# What you need to do
Beginning with the first entry, set down each one exactly as shown.

# Recorded data
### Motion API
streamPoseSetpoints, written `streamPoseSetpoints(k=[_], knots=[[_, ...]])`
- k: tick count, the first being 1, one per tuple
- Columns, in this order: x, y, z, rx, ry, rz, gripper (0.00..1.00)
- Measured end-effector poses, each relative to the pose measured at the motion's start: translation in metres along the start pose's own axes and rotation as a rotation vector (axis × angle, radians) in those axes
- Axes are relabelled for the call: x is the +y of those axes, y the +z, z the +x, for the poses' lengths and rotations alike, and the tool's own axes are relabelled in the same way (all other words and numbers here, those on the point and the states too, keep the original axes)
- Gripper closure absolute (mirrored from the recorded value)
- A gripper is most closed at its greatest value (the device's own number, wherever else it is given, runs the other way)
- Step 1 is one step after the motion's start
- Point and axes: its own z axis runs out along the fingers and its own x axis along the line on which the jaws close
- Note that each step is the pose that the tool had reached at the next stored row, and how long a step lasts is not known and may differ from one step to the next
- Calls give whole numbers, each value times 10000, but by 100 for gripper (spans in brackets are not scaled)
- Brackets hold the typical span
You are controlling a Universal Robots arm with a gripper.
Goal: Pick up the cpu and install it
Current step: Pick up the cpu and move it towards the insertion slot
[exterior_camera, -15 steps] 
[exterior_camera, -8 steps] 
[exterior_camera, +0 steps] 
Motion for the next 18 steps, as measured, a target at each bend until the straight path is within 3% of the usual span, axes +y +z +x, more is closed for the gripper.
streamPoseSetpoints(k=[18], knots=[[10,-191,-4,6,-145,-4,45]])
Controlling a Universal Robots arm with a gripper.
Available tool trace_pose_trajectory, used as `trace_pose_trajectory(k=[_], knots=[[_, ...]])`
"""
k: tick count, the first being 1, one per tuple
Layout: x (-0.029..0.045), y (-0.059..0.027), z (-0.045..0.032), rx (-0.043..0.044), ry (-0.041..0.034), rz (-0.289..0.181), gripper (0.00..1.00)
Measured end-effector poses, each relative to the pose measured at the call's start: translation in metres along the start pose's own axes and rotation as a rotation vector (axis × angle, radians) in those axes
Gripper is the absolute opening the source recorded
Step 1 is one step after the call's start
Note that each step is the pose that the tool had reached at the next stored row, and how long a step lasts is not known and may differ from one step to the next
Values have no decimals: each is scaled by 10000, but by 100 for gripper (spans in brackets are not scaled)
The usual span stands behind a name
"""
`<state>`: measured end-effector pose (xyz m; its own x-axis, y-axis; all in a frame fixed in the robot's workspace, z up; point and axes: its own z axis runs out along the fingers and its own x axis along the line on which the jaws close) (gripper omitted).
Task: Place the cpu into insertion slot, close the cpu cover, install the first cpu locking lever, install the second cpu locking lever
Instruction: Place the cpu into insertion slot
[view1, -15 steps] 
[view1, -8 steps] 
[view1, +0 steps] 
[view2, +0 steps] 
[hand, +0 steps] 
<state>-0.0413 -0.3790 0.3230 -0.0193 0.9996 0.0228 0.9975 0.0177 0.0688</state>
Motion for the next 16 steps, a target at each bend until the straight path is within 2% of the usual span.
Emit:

# Answer
### Motion API
streamPoseSetpoints, written `streamPoseSetpoints(k=[_], knots=[[_, ...]])`
- k: tick count, the first being 1, one per tuple
- Columns, in this order: x, y, z, rx, ry, rz, gripper (0.00..1.00)
- Measured end-effector poses, each relative to the pose measured at the motion's start: translation in metres along the start pose's own axes and rotation as a rotation vector (axis × angle, radians) in those axes
- Axes are relabelled for the call: x is the +y of those axes, y the +z, z the +x, for the poses' lengths and rotations alike, and the tool's own axes are relabelled in the same way (all other words and numbers here, those on the point and the states too, keep the original axes)
- Gripper closure absolute (mirrored from the recorded value)
- A gripper is most closed at its greatest value (the device's own number, wherever else it is given, runs the other way)
- Step 1 is one step after the motion's start
- Point and axes: its own z axis runs out along the fingers and its own x axis along the line on which the jaws close
- Note that each step is the pose that the tool had reached at the next stored row, and how long a step lasts is not known and may differ from one step to the next
- Calls give whole numbers, each value times 10000, but by 100 for gripper (spans in brackets are not scaled)
- Brackets hold the typical span
You are controlling a Universal Robots arm with a gripper.
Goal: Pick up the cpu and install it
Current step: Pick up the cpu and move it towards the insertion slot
[exterior_camera, -15 steps] 
[exterior_camera, -8 steps] 
[exterior_camera, +0 steps] 
Motion for the next 18 steps, as measured, a target at each bend until the straight path is within 3% of the usual span, axes +y +z +x, more is closed for the gripper.
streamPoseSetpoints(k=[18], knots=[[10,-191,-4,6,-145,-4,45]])
Controlling a Universal Robots arm with a gripper.
Available tool trace_pose_trajectory, used as `trace_pose_trajectory(k=[_], knots=[[_, ...]])`
"""
k: tick count, the first being 1, one per tuple
Layout: x (-0.029..0.045), y (-0.059..0.027), z (-0.045..0.032), rx (-0.043..0.044), ry (-0.041..0.034), rz (-0.289..0.181), gripper (0.00..1.00)
Measured end-effector poses, each relative to the pose measured at the call's start: translation in metres along the start pose's own axes and rotation as a rotation vector (axis × angle, radians) in those axes
Gripper is the absolute opening the source recorded
Step 1 is one step after the call's start
Note that each step is the pose that the tool had reached at the next stored row, and how long a step lasts is not known and may differ from one step to the next
Values have no decimals: each is scaled by 10000, but by 100 for gripper (spans in brackets are not scaled)
The usual span stands behind a name
"""
`<state>`: measured end-effector pose (xyz m; its own x-axis, y-axis; all in a frame fixed in the robot's workspace, z up; point and axes: its own z axis runs out along the fingers and its own x axis along the line on which the jaws close) (gripper omitted).
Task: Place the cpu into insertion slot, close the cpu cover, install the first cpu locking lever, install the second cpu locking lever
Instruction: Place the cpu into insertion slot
[view1, -15 steps] 
[view1, -8 steps] 
[view1, +0 steps] 
[view2, +0 steps] 
[hand, +0 steps] 
<state>-0.0413 -0.3790 0.3230 -0.0193 0.9996 0.0228 0.9975 0.0177 0.0688</state>
Motion for the next 16 steps, a target at each bend until the straight path is within 2% of the usual span.
Emit:

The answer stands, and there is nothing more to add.